BACKGROUND
As information and communication technologies are increasingly integrated to enhance care quality, digitalization is transforming health systems. Digital health tools offer promising solutions within mental health, particularly in the treatment of depression, which currently affects 5% of the global population and has been predicted to be the leading disease burden by 2030. Primary care, often a patient’s first contact with healthcare, plays a critical role in the treatment of depression, especially with the increased demand for mental health care since COVID-19. Digital tools present significant potential to improve care accessibility and efficacy in primary care settings.
OBJECTIVE
The aim of this study is to assess the efficacy of digital health tools for the management of depression within primary care.
METHODS
A systematic review and meta-analysis of the literature was carried out following PRISMA (Preferred Reporting Items for Systematic Reviews and Meta-Analyses) guidelines. Studies that recruited adult patients with depressive symptoms or a diagnosis of depressive disorder, treated with a digital intervention, and evaluated the effectiveness of a digital health tool were eligible. The primary outcome was identification of the digital health tool used for the intervention and the reduction of depressive symptoms. Only controlled trials were included in the review. The risk of bias in the original randomized controlled trials (RCTs) was assessed with version 2 of the Cochrane risk-of-bias tool for randomized trials, while non-RCTs were evaluated using the Joanna Briggs Institute (JBI) critical appraisal checklist for quasi-experimental studies.
RESULTS
A total of 29 controlled trials met the inclusion criteria.

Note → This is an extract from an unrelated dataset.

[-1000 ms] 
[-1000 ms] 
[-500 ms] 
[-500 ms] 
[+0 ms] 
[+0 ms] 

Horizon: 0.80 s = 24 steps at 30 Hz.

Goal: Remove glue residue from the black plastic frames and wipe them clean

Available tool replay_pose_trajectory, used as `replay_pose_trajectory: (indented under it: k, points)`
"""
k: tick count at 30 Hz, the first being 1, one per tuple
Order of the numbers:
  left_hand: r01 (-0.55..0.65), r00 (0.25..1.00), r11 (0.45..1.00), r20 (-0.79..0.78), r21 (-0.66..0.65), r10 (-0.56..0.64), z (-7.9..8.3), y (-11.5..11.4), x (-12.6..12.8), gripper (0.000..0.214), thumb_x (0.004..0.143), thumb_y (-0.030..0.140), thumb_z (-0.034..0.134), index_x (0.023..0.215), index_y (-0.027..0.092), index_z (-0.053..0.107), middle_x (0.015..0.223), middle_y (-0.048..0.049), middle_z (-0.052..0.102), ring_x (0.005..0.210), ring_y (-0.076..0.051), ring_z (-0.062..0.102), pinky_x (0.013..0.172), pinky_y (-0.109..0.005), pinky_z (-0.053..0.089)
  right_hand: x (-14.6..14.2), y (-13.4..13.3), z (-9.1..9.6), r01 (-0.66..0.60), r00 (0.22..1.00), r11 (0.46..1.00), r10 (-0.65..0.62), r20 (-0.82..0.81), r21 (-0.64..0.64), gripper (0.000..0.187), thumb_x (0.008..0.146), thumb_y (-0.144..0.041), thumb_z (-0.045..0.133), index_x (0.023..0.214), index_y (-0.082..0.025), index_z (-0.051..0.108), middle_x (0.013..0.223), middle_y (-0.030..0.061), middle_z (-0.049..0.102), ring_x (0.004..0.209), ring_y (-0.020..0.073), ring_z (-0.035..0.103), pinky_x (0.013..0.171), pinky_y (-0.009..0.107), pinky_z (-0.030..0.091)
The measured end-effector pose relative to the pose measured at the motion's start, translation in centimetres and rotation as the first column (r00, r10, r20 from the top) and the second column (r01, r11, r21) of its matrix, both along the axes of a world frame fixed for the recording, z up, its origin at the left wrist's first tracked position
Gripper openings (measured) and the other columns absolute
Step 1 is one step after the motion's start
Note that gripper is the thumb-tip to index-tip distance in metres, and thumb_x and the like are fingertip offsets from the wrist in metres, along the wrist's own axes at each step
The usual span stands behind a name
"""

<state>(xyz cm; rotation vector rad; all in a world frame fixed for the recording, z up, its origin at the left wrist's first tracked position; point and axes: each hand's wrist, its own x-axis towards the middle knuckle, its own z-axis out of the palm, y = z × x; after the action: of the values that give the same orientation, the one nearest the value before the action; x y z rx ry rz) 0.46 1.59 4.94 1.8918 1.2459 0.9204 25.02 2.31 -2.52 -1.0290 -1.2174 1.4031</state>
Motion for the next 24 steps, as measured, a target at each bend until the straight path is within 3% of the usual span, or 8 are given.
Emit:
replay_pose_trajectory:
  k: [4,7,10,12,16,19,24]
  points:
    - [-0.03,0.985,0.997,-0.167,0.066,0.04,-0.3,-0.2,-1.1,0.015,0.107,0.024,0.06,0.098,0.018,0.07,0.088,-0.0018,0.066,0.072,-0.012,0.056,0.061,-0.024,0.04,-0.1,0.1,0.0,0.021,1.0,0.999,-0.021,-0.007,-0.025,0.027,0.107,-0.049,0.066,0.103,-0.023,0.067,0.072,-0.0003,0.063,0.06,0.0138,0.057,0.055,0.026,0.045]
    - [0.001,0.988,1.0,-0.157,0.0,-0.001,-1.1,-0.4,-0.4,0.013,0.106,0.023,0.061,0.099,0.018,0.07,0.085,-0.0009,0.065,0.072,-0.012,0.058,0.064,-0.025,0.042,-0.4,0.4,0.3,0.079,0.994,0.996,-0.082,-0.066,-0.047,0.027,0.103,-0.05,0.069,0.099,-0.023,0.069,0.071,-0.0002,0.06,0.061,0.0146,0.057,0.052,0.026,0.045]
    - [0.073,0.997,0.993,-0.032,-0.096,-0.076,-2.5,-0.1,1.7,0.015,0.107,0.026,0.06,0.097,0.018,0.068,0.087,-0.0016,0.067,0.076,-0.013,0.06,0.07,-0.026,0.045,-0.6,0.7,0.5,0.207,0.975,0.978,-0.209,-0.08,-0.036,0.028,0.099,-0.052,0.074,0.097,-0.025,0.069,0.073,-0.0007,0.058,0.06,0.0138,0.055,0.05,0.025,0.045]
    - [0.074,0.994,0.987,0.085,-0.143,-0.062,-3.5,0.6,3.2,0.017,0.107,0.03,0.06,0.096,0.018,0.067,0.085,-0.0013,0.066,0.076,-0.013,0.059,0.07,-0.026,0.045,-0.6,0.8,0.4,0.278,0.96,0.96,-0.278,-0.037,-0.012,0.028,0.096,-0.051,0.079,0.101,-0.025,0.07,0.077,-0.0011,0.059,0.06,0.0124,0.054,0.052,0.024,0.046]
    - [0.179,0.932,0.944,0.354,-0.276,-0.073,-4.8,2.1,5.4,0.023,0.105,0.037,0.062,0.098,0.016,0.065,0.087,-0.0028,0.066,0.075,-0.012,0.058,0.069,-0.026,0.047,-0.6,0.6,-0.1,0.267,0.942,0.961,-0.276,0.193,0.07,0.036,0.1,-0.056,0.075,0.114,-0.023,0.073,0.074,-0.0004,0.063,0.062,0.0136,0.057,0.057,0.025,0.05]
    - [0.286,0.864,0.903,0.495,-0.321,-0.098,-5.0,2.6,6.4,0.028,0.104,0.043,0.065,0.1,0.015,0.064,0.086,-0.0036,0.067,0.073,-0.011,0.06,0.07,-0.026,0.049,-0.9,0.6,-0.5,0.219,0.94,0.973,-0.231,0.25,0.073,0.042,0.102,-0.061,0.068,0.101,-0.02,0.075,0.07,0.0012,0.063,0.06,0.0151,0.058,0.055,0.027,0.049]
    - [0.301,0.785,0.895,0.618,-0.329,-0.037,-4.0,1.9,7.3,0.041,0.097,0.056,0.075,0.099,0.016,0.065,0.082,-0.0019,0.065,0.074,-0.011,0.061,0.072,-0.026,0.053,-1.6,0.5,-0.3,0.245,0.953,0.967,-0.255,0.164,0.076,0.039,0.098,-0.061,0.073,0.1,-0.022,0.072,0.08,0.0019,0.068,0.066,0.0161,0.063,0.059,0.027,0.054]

The digital health tools identified were web-based platforms, mobile apps, phone calls, text messages, and decision algorithms. A random effects meta-analysis was used to assess the efficacy of interventions in reducing depressive symptoms. All studies were rated as having some concerns regarding the risk of bias, or even a high risk of bias, especially due to the inability to blind patients, participants, and assessors. The most common digital intervention was cognitive-behavioral therapy. The meta-analysis revealed that digital health tools had a significant effect on depressive symptoms compared with control groups (g = -0.22, 95% CI: -0.37; -0.06, I2 = 79.64%). At 6 to 12-month follow-up, the random effects meta-analysis showed that digital health tools had a significant effect on depressive symptoms compared with control groups (g = -0.19, 95%CI: -0.29; -0.09, I2 = 53.42%). Post-intervention subgroup analyses based on the severity of depressive symptoms at baseline (p = 0.878) and type of intervention were non-significant (p = 0.110). A significant inverse relationship was observed between gender and effect size (B = -0.02, p = 0.022). Post-intervention meta-regression using mean age as a moderator demonstrated a trend toward significance (B = -0.02, p = 0.064).
CONCLUSIONS
Digital health tools, the majority of which are based on cognitive behavioral therapy, are effective in reducing the symptoms of depression, especially in combination. However, symptom severity does not predict suitability for digital treatment, and our findings highlight the need for gender-sensitive studies and strategies that will engage older adults. As digital interventions have yet to be included in clinical practice guidelines and treatment strategies, studies such as this are essential to support their integration into real-world practice.